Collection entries
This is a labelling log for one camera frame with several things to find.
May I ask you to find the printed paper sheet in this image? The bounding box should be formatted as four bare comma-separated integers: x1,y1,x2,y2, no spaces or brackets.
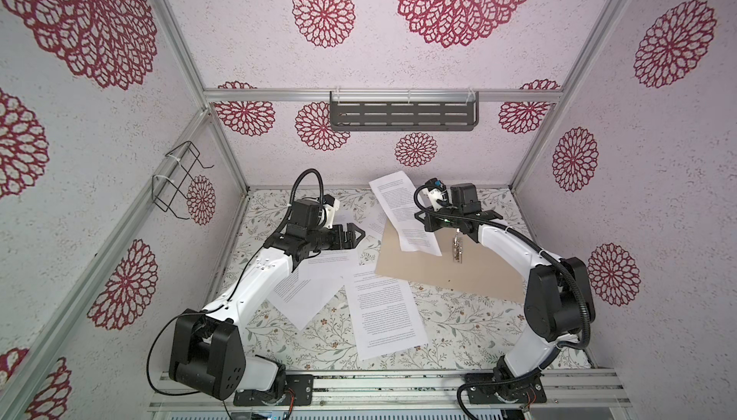
335,206,388,241
345,272,428,360
370,172,441,256
296,249,360,280
268,270,344,331

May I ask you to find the brown cardboard folder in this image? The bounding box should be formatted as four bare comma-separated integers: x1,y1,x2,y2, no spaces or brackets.
375,223,526,304

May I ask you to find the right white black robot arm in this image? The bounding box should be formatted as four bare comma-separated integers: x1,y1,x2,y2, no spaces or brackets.
413,178,596,418

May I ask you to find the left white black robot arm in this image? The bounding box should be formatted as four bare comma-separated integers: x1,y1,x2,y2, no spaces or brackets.
165,169,366,401

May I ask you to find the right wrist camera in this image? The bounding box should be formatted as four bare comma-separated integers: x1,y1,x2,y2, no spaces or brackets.
424,178,482,216

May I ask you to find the dark grey wall shelf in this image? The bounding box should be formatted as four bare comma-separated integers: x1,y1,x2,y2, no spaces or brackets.
328,91,479,132

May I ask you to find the black wire wall rack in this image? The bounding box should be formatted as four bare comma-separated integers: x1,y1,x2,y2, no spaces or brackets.
150,141,214,220

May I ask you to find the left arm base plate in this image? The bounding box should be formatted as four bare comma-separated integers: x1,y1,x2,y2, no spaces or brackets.
233,374,315,408

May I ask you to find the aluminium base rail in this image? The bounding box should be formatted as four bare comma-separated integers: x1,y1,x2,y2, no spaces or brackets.
142,369,635,419

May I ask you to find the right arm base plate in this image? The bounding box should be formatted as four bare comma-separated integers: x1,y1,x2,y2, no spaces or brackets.
464,373,548,405

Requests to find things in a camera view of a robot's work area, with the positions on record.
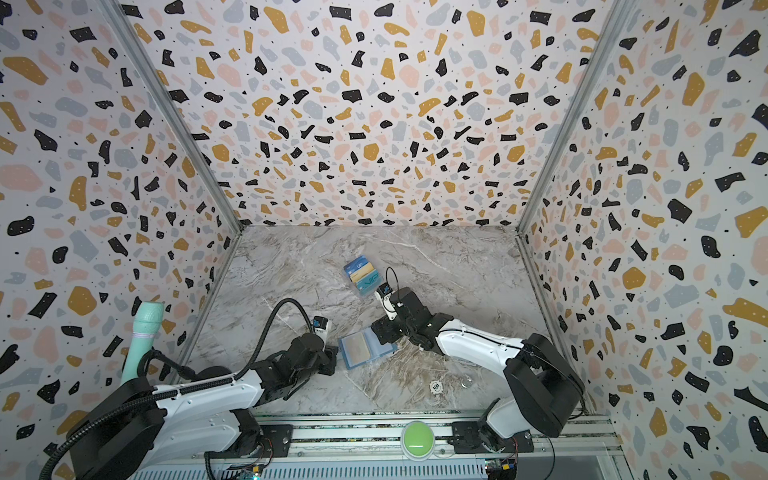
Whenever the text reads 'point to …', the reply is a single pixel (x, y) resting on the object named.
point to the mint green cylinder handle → (146, 324)
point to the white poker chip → (436, 387)
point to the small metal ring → (466, 381)
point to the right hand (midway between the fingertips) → (381, 315)
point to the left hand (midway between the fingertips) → (345, 346)
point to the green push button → (417, 440)
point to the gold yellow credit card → (356, 348)
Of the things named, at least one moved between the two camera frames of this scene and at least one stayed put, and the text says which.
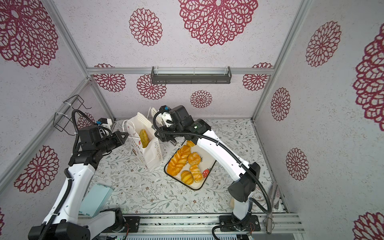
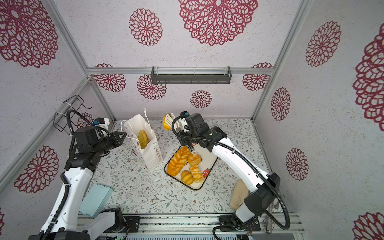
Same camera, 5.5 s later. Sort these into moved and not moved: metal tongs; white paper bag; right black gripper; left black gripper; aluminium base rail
Moved: right black gripper; metal tongs
Not moved: white paper bag; aluminium base rail; left black gripper
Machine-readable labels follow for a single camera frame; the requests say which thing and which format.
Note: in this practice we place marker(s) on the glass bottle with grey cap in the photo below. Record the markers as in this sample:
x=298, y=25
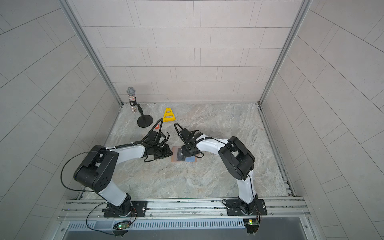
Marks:
x=132, y=98

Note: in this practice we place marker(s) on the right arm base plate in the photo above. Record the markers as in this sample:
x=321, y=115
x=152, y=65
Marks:
x=237, y=207

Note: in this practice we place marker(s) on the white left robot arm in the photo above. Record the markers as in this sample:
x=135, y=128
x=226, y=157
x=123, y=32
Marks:
x=97, y=168

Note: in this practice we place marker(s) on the right circuit board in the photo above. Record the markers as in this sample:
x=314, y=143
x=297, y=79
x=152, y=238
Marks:
x=251, y=225

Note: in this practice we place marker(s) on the left green circuit board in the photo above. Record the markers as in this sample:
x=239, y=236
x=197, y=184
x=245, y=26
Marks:
x=121, y=228

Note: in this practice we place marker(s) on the black round-base stand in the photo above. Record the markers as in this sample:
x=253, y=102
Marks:
x=143, y=121

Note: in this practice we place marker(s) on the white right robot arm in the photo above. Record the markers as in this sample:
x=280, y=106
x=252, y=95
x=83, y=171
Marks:
x=236, y=157

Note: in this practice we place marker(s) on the aluminium mounting rail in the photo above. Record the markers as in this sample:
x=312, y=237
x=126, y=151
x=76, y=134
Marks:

## WHAT YOU HAVE TO DO
Lines from the entries that contain the string "single" are what must be copied.

## YOUR SOLUTION
Whenever the text reads 'point to …', the reply is a single pixel (x, y) resting on the object named.
Machine-readable labels follow for a single camera frame; the requests say which thing and which format.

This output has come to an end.